#### [WORK REQUEST]
The lines to extract run from the start of the records through the line with "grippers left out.", both ends included; drop the pictures.

·····

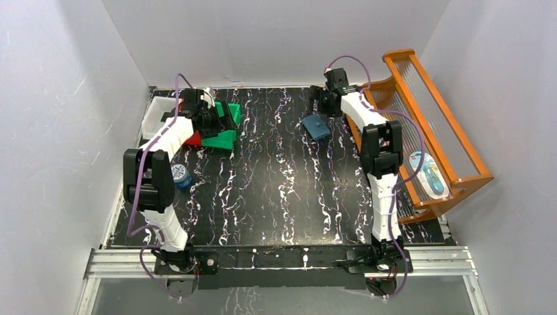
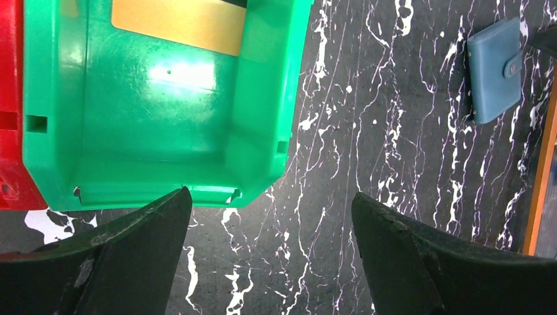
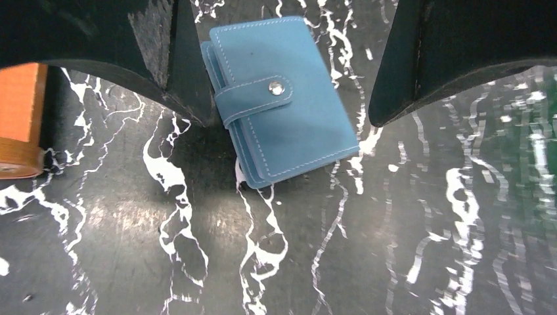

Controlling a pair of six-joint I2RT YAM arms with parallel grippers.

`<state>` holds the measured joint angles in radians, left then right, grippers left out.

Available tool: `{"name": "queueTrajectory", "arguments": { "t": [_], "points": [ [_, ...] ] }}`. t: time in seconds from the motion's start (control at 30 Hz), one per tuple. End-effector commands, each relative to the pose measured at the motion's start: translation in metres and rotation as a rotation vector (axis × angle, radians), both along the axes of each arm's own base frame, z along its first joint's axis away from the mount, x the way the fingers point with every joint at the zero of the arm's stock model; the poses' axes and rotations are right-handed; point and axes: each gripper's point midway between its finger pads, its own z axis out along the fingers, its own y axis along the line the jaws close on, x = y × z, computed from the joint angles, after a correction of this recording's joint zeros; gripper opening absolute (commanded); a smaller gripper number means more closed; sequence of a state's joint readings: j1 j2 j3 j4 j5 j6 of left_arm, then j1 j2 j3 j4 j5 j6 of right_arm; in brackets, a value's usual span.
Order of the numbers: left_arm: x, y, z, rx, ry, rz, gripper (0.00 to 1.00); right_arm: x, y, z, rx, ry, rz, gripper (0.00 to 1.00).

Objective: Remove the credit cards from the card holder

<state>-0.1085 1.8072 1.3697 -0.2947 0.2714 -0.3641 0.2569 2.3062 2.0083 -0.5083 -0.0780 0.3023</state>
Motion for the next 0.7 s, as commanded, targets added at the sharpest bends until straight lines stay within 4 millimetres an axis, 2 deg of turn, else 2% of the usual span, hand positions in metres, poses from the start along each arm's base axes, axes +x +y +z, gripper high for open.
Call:
{"name": "queueTrajectory", "arguments": {
  "t": [0.0,0.2,0.33,0.37,0.47,0.57,0.67],
  "points": [
    [-0.011,-0.008,0.025,-0.017,-0.032,-0.062,0.9,-0.006,-0.001,-0.027,-0.116,0.048,0.018,0.97],
    [-0.015,-0.007,0.027,-0.009,-0.045,-0.079,0.91,-0.039,0.004,-0.045,-0.203,0.085,0.063,0.88],
    [-0.013,-0.01,0.028,-0.015,-0.051,-0.099,0.91,-0.079,0.002,-0.049,-0.276,0.133,0.065,0.85],
    [-0.012,-0.01,0.029,-0.017,-0.054,-0.104,0.91,-0.095,0.0,-0.055,-0.292,0.156,0.064,0.85],
    [-0.01,-0.013,0.027,-0.022,-0.053,-0.125,0.9,-0.138,0.003,-0.056,-0.28,0.194,0.059,0.86],
    [-0.008,-0.017,0.026,-0.031,-0.052,-0.153,0.9,-0.186,0.01,-0.051,-0.247,0.226,0.077,0.87],
    [-0.005,-0.022,0.024,-0.027,-0.056,-0.178,0.9,-0.232,0.032,-0.033,-0.077,0.259,0.124,0.89]
  ]
}}
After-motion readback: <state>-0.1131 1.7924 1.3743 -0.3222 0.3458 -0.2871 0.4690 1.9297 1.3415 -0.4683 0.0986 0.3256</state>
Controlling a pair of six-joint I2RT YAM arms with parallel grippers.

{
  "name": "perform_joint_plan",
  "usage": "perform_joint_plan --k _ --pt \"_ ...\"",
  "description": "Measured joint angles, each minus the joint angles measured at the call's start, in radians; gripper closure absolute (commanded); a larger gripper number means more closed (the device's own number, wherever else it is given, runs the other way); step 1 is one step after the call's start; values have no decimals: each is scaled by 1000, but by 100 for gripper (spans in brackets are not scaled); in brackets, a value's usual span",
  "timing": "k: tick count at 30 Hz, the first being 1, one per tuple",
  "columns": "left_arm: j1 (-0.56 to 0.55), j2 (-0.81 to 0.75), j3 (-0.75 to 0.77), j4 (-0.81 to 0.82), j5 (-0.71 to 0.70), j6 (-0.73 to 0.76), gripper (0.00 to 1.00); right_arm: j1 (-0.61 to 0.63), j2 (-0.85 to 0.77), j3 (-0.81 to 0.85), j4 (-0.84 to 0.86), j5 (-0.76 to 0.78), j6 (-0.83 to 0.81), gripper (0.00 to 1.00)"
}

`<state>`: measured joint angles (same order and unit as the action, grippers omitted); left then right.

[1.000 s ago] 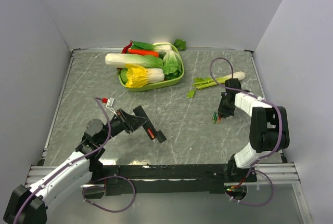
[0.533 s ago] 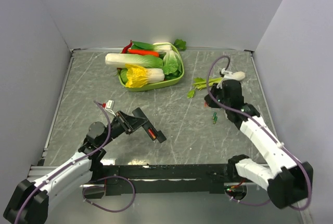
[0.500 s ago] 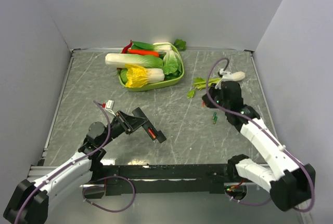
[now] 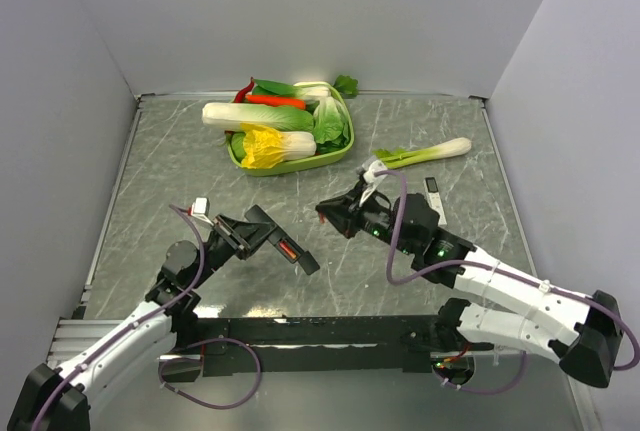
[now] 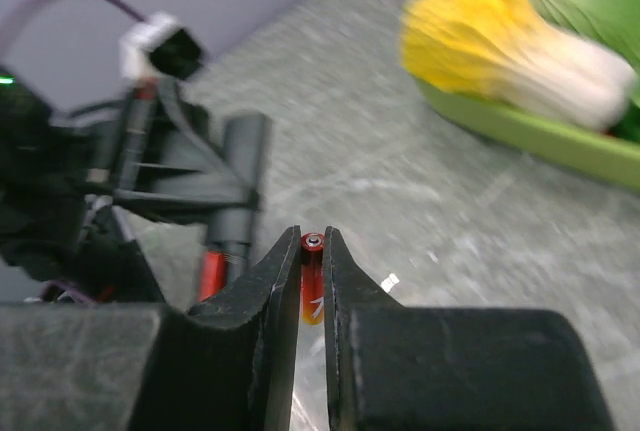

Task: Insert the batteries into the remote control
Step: Load the battery into the remote control.

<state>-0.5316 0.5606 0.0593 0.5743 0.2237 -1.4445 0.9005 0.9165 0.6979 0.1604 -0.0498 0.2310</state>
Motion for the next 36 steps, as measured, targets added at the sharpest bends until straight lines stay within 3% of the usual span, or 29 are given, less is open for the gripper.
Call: perform_joint_plan --k 13,19,36 --pt "0 -95 -14 -110 -57 -116 99 214 153 0 307 -83 -217 97" --pt "0 -114 -14 -130 -59 -159 99 237 182 -27 420 -128 -284 97" --pt "0 -137 -8 -148 -59 -174 99 239 230 -117 475 -115 -364 95"
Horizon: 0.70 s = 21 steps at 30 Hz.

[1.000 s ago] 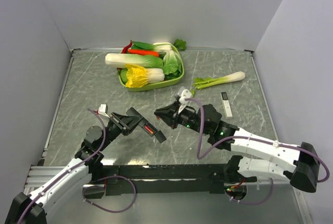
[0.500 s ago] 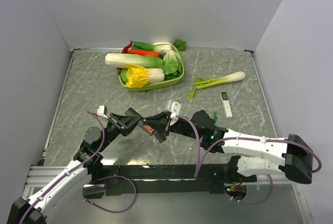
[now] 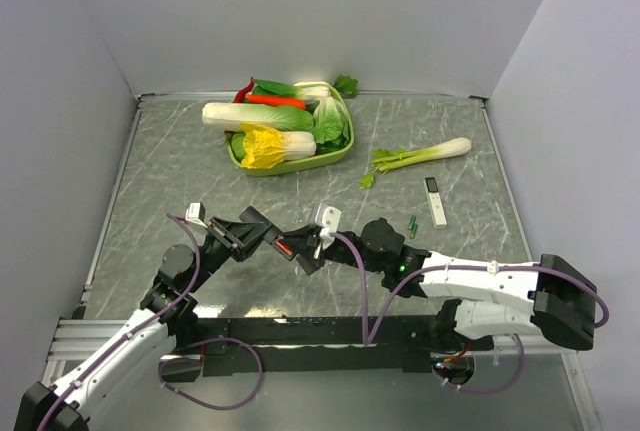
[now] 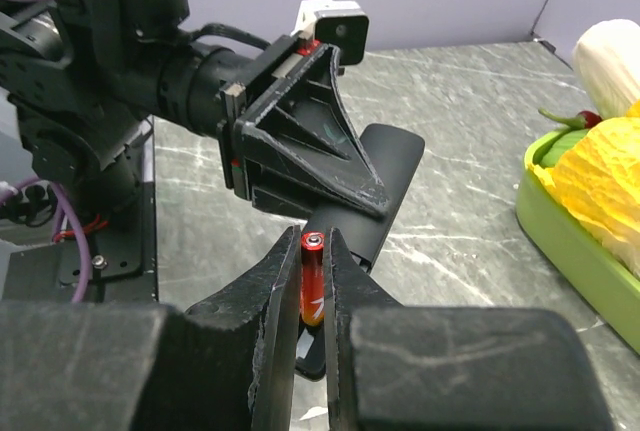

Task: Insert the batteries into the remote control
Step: Load the battery into the remote control.

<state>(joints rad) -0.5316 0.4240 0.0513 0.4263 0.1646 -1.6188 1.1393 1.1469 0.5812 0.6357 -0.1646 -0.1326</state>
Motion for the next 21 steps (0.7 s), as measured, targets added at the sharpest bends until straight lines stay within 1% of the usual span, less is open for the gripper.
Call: perform_joint_plan --k 8,15,16,21 --pt "0 5 2 1 3 1 99 0 11 -19 35 5 -8 92" --pt "0 3 2 -6 3 2 99 0 7 -29 41 5 -14 85" --pt "0 3 2 -6 3 2 99 0 2 -31 38 5 -15 82" --pt "0 3 2 -5 2 1 99 0 -32 -34 2 1 -15 79"
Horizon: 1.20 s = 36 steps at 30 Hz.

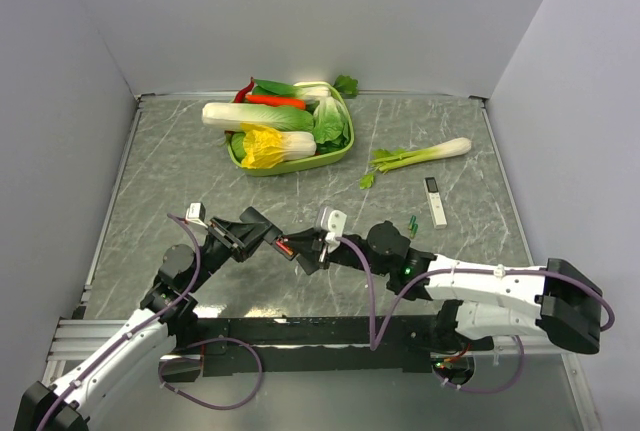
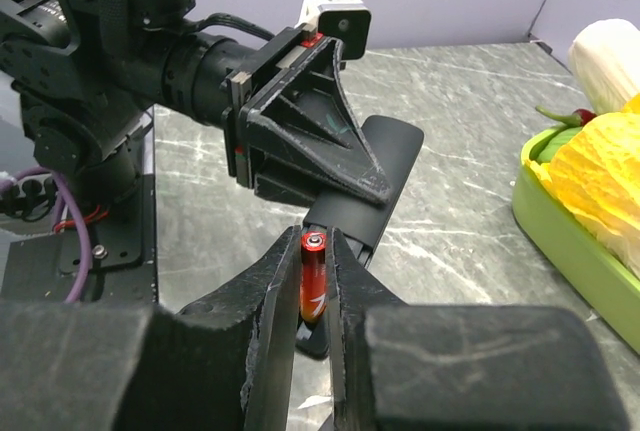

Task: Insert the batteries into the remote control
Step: Load the battery into the remote control.

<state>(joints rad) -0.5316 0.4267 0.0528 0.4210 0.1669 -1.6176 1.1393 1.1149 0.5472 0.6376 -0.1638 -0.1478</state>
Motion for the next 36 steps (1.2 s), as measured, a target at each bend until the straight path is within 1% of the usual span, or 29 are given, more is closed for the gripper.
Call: perform_joint_plan --k 3,21,29,36 --pt "0 0 0 0 0 0 99 0 -18 -10 -13 -4 0 77" --pt "0 -29 0 -33 -11 1 99 0 -76 -43 -63 -40 1 73" --pt "0 -32 0 -46 -15 4 99 0 -94 -50 -97 -39 0 74" --pt "0 -30 0 -48 -16 8 99 0 -89 -50 -105 -36 -8 77"
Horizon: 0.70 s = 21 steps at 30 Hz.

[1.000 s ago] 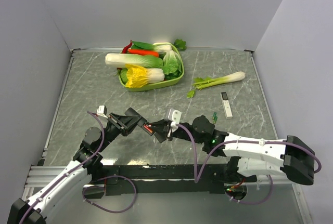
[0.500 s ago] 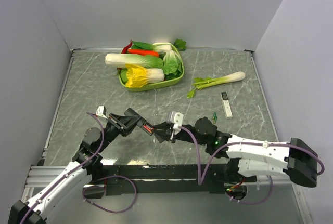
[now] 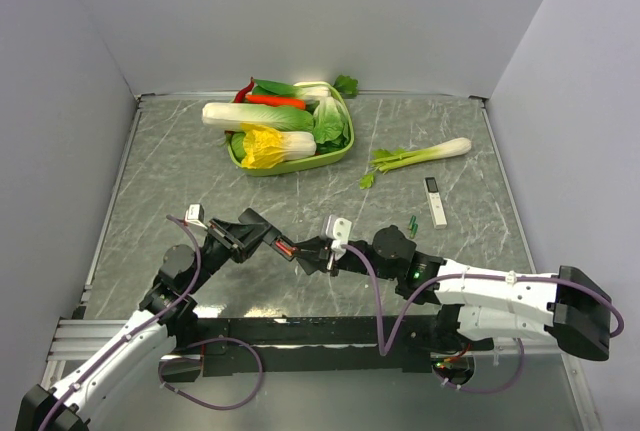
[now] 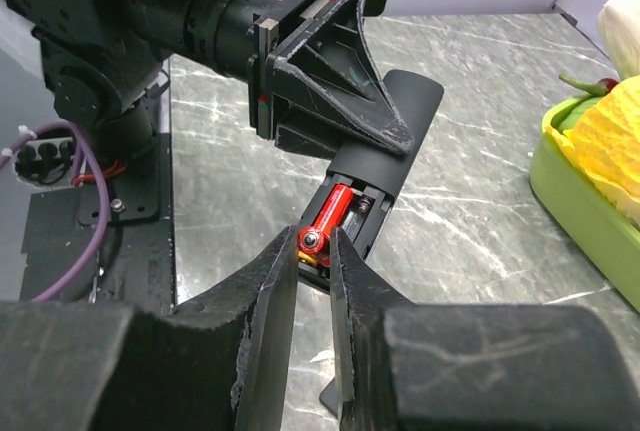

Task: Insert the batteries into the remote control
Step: Load the battery into the remote control.

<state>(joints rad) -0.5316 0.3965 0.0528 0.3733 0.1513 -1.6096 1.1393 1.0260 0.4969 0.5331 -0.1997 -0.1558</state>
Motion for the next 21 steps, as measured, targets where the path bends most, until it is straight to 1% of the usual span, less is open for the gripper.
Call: perform_joint_plan --k 2,4,5,8,15,21 --pt "0 0 0 -6 0 1 99 0 3 0 -6 1 -10 79" --pt "0 0 0 -17 0 2 99 0 3 0 -16 4 -19 86" --pt "0 0 0 -24 0 3 99 0 3 0 -23 8 -25 92" --pt "0 0 0 -42 -1 4 99 0 3 0 -42 16 -33 99" --pt "0 8 0 -39 0 -13 99 0 -4 -11 -30 19 -36 100" --pt "0 6 0 -35 -1 -37 99 0 -3 -29 38 31 -26 100"
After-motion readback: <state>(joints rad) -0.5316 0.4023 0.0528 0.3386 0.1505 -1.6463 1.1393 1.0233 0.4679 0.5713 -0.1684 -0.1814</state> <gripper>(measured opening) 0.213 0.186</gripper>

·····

#### [RESULT FOR THIS EXERCISE]
Controlling a pair of six-joint I2RT YAM arms with parallel grippers.

`<state>` holds the measured joint angles in radians, left then right, grippers left out.

This exercise has been fully answered.